* Assignment: For the data that follows, report how many lines contain the word "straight", and nothing else.

* Listed entries:
§

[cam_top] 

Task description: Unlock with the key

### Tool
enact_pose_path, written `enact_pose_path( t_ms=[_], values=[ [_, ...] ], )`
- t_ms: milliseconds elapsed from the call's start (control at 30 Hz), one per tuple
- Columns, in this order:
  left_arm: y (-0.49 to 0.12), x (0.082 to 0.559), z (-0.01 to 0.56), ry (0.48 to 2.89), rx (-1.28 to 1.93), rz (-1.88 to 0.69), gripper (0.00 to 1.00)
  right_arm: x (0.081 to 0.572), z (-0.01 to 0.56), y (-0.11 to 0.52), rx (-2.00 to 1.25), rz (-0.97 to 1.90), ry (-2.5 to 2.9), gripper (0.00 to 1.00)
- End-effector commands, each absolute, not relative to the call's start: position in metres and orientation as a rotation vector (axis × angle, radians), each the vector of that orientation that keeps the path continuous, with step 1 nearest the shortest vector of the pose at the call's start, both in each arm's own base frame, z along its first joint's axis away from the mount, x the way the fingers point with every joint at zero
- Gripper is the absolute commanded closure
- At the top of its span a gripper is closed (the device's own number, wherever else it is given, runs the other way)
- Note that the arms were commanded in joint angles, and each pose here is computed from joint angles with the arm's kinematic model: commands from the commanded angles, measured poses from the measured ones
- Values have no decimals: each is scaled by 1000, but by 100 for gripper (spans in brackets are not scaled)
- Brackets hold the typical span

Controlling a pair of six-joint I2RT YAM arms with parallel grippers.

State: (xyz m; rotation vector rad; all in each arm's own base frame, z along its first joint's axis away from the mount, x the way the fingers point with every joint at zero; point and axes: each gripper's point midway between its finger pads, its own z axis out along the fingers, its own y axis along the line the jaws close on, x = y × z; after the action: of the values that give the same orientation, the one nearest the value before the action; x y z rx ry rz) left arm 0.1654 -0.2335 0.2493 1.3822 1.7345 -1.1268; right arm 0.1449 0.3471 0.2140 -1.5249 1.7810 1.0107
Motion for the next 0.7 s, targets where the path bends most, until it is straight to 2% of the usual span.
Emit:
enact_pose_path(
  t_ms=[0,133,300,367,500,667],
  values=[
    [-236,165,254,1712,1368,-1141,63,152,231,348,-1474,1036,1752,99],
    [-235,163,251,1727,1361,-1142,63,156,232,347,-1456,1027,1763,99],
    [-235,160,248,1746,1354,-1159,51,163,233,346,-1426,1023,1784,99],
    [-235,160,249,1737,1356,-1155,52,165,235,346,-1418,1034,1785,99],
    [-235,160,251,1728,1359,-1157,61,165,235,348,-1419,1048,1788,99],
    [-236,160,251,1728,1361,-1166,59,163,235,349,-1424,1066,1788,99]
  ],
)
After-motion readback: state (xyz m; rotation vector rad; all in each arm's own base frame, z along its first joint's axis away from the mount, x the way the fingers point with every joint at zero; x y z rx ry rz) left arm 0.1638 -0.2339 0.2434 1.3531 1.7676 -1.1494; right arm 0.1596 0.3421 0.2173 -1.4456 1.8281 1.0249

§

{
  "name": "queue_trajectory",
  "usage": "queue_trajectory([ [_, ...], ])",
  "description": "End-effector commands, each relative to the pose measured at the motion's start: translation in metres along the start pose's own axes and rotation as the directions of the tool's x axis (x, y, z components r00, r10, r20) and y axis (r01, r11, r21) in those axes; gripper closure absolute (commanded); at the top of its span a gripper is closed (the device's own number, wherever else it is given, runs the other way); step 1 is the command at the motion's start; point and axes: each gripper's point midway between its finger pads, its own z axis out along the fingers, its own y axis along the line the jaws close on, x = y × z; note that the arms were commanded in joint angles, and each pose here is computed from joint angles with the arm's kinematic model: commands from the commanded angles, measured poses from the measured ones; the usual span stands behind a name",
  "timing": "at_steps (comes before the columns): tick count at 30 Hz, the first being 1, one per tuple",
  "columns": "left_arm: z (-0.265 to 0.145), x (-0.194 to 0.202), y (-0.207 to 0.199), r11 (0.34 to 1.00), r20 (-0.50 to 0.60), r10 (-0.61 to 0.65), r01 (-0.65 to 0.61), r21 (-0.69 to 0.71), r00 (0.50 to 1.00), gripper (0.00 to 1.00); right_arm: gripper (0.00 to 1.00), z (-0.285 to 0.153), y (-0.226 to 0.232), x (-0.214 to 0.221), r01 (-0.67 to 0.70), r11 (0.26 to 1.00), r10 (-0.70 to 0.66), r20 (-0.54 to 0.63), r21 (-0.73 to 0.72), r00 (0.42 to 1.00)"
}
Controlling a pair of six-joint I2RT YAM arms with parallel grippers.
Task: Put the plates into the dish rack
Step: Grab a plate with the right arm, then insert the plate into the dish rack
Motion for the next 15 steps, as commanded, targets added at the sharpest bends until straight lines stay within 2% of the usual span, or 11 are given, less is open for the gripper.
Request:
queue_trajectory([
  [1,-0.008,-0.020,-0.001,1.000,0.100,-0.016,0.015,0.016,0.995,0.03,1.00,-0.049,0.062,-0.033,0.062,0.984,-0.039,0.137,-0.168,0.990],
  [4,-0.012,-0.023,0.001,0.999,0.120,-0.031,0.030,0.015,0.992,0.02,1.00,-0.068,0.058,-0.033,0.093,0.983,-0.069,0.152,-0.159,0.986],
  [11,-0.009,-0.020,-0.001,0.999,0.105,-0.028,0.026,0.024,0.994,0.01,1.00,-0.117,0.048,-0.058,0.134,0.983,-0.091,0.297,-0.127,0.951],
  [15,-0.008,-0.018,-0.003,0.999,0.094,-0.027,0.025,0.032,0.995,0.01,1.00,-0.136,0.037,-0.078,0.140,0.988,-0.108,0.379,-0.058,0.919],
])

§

* Result: 2